Dopo un maggio addirittura entusiasmante, a giugno il mercato dei veicoli pesanti ha mantenuto l'andamento positivo evidenziato in tutto il primo semestre del 2023 con cifre molto vicine alla media annuale: poco meno di 2.800 immatricolazioni per un +16,5%, a fronte di una crescita generale del 14% anno su anno.

Il dato più interessante, però, è che anche questo mese l'incremento è stato distribuito su tutte e tre le fasce di portata, con crescite comprese tra il 10% e il 22%.

Andamento costante

I dati, elaborati da UNRAE come sempre sulla base delle informazioni trasmesse dal Ministero Infrastrutture e Trasporti Sostenibili, confermano naturalmente una volta di più il ruolo basilare, in termini di numeri assoluti, dei pesanti sopra le 16 tonnellate.
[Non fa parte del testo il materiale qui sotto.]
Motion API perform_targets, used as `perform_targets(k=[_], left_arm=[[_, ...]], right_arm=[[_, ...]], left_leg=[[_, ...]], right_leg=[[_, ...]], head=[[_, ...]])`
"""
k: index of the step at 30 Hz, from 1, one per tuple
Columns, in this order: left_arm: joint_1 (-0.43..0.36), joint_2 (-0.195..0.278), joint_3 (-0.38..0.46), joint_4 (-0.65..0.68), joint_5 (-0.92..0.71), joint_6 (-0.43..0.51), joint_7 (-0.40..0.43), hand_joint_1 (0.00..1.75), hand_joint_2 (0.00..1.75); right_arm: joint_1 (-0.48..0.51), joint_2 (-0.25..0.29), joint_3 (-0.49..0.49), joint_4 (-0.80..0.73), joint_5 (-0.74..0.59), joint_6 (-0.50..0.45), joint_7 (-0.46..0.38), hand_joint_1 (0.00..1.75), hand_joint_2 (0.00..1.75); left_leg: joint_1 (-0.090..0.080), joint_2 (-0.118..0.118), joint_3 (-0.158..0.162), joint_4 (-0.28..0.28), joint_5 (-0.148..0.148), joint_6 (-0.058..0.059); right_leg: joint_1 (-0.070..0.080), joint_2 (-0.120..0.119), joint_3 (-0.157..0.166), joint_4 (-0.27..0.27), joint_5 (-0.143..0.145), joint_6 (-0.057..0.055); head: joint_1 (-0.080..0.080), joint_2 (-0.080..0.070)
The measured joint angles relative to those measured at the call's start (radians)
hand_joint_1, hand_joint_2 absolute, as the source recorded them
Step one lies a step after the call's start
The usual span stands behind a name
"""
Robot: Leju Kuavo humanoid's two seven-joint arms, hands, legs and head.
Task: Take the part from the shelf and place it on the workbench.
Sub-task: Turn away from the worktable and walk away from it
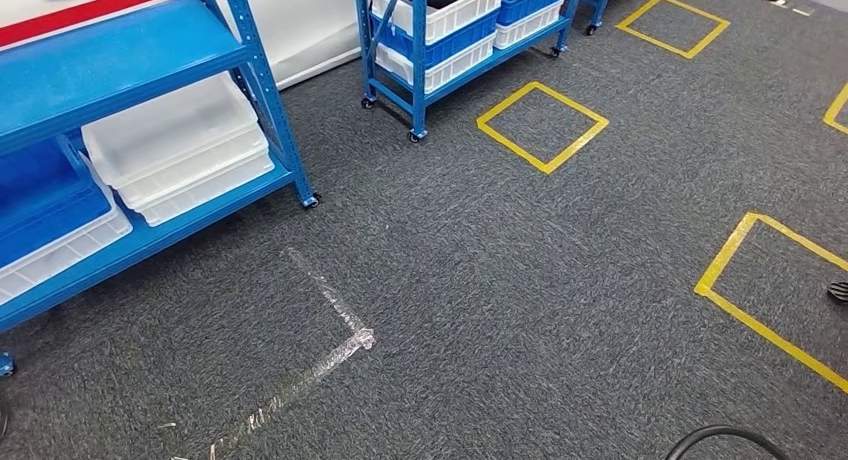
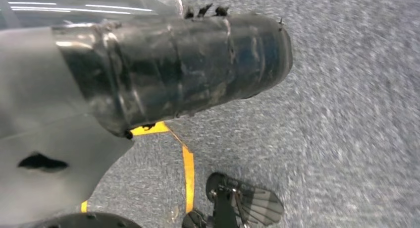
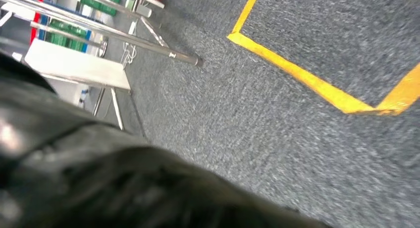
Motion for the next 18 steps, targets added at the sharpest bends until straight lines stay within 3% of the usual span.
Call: perform_targets(k=[2,3,5,6,7,9,11,12,16,18], left_arm=[[0.0,-0.001,-0.001,0.0,0.002,-0.001,-0.001,0.0,1.75],[-0.003,-0.001,-0.001,0.0,0.003,-0.002,-0.003,0.0,1.75],[-0.006,-0.001,-0.005,0.0,0.008,-0.003,-0.009,0.0,1.75],[-0.005,-0.001,-0.006,0.0,0.012,-0.002,-0.013,0.0,1.75],[-0.003,-0.002,-0.007,0.0,0.016,-0.001,-0.017,0.0,1.75],[0.001,-0.002,-0.008,0.0,0.022,0.002,-0.024,0.0,1.75],[0.004,-0.001,-0.008,0.0,0.025,0.005,-0.03,0.0,1.75],[0.005,0.0,-0.008,0.0,0.024,0.004,-0.033,0.0,1.75],[0.025,0.0,0.005,-0.001,-0.023,-0.018,-0.039,0.0,1.75],[0.036,0.0,0.022,-0.002,-0.063,-0.039,-0.038,0.0,1.75]], right_arm=[[0.002,0.0,0.001,0.0,-0.007,-0.008,0.003,0.0,0.0],[0.003,0.0,0.001,0.0,-0.014,-0.017,0.006,0.0,0.0],[0.007,0.0,0.0,0.0,-0.035,-0.041,0.014,0.0,0.0],[0.007,-0.001,-0.001,0.0,-0.05,-0.05,0.017,0.0,0.0],[0.008,-0.001,-0.004,0.001,-0.07,-0.056,0.018,0.0,0.0],[0.01,-0.002,-0.016,0.001,-0.118,-0.055,0.01,0.0,0.87],[0.013,-0.002,-0.031,0.001,-0.15,-0.045,-0.012,0.0,1.75],[0.016,-0.002,-0.039,0.001,-0.155,-0.037,-0.026,0.0,1.75],[0.035,-0.001,-0.086,0.0,-0.156,-0.014,-0.066,0.0,1.75],[0.048,0.001,-0.115,-0.003,-0.153,-0.007,-0.072,0.0,1.75]], left_leg=[[0.009,-0.018,0.012,-0.015,0.006,0.009],[0.009,-0.026,0.014,-0.017,0.007,0.012],[0.009,-0.044,0.014,-0.016,0.005,0.015],[0.01,-0.053,0.015,-0.015,0.004,0.014],[0.011,-0.062,0.017,-0.012,0.0,0.011],[0.015,-0.075,0.018,0.001,-0.01,0.001],[0.014,-0.083,0.009,0.019,-0.019,-0.012],[0.012,-0.084,0.005,0.024,-0.021,-0.014],[0.01,-0.085,0.006,0.02,-0.018,0.004],[0.011,-0.085,0.011,0.015,-0.018,0.005]], right_leg=[[-0.001,0.056,-0.026,0.067,-0.038,0.009],[-0.001,0.082,-0.055,0.126,-0.064,0.011],[-0.005,0.099,-0.119,0.236,-0.097,0.012],[-0.007,0.1,-0.134,0.25,-0.087,0.014],[-0.01,0.101,-0.132,0.225,-0.058,0.016],[-0.017,0.107,-0.092,0.108,0.015,0.021],[-0.019,0.119,-0.065,0.031,0.044,0.019],[-0.018,0.123,-0.065,0.025,0.041,0.016],[-0.016,0.122,-0.064,0.021,0.044,0.009],[-0.014,0.122,-0.062,0.021,0.043,0.004]], head=[[0.002,0.0],[0.003,0.0],[0.004,0.0],[0.004,0.0],[0.004,0.0],[0.004,0.0],[0.005,0.0],[0.005,0.0],[0.005,0.0],[0.005,0.0]])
Questo ha guadagnato circa 300 unità sfiorando le 2300 complessive con un incremento del 15,9%.

Notevole la crescita del segmento immediatamente successivo, quello "intermedio" dei veicoli tra le 6 e le 16 tonnellate, che ha sfiorato il 40% guadagnando oltre 100 consegne rispetto alle 267 dell'anno passato. 

Persino il terzo comparto, quello tra le 3,5 e le 6 tonnellate, ha superato il 20% di crescita anche se in termini di volumi qui le cifre sono più modeste, da 58 a 70 unità. 

MTT

MAGGIO 2022

MAGGIO 2023

VARIAZIONE %

> 3,5 t

2.373

2.957

+24,6%

da 3,51 a 6 t

58

70

+20,7%

da 6,01 a 15,99 t

267

371

+39%

=> 16 t

2.048

2.516

+22,9%

Infografica UNRAE Maggio 2023 Vs Maggio 2022

Infografica UNRAE Maggio 2023 Vs Maggio 2022

Si parla ancora di cronotachigrafo

L'ondata positiva non sorprende più di tanto, come ha sottolineato nel suo commento Paolo Starace, Presidente della Sezione Veicoli Industriali dell’UNRAE, visti i ritardi accumulati nei mesi precedenti a causa di varie difficoltà dell'industria in generale che prima o poi dovevano arrivare a essere compensati.

Tuttavia, continua a preoccupare la questione dell'obbligo del passaggio al nuovo tachigrafo digitale che da agosto potrebbe frenare le immatricolazioni salvo proroghe, in quanto molti veicoli ancora in stock non sono dotati del dispositivo di ultima generazione.

“Questa circostanza preoccupa sotto due profili: da un lato per i consistenti volumi di veicoli equipaggiati con il tachigrafo di prima generazione attualmente in stock presso le reti distributive che, se non immatricolati entro il 21 agosto, dovranno essere adeguati alla nuova normativa con un aggravio di costi; dall’altro per un prevedibile calo dei volumi di immatricolato nell’ultimo quadrimestre del 2023 a detrimento dell’intero mercato”.

“Pertanto, sarebbe auspicabile un’apertura da parte della Commissione
Europea affinché possa essere concessa una proroga dell’entrata in vigore che consenta un passaggio ai nuovi equipaggiamenti con tempistiche coerenti con le esigenze del mercato e lo status quo”.